**EXERCISE**
What you return should match the data below exactly, line for line.

**DATASET EXCERPT**
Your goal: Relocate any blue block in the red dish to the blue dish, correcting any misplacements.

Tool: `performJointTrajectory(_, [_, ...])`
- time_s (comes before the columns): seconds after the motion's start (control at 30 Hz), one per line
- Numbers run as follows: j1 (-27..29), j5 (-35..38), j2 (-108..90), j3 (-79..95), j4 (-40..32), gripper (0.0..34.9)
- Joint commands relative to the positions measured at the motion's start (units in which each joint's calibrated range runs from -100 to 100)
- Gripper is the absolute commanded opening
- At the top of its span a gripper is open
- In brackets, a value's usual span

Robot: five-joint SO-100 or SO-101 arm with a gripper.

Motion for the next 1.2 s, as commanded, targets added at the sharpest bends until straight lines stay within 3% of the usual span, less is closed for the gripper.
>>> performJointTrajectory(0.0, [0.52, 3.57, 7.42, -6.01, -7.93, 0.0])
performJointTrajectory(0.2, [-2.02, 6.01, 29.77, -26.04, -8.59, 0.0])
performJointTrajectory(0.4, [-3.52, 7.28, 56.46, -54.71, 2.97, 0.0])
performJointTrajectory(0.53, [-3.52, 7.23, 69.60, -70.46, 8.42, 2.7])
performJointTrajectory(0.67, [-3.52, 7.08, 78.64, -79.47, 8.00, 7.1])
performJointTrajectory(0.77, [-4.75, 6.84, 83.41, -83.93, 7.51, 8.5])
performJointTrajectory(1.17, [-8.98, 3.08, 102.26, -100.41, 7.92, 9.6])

**RESPONSE TO THE TASK**
Your goal: Relocate any blue block in the red dish to the blue dish, correcting any misplacements.

Tool: `performJointTrajectory(_, [_, ...])`
- time_s (comes before the columns): seconds after the motion's start (control at 30 Hz), one per line
- Numbers run as follows: j1 (-27..29), j5 (-35..38), j2 (-108..90), j3 (-79..95), j4 (-40..32), gripper (0.0..34.9)
- Joint commands relative to the positions measured at the motion's start (units in which each joint's calibrated range runs from -100 to 100)
- Gripper is the absolute commanded opening
- At the top of its span a gripper is open
- In brackets, a value's usual span

Robot: five-joint SO-100 or SO-101 arm with a gripper.

Motion for the next 1.2 s, as commanded, targets added at the sharpest bends until straight lines stay within 3% of the usual span, less is closed for the gripper.
>>> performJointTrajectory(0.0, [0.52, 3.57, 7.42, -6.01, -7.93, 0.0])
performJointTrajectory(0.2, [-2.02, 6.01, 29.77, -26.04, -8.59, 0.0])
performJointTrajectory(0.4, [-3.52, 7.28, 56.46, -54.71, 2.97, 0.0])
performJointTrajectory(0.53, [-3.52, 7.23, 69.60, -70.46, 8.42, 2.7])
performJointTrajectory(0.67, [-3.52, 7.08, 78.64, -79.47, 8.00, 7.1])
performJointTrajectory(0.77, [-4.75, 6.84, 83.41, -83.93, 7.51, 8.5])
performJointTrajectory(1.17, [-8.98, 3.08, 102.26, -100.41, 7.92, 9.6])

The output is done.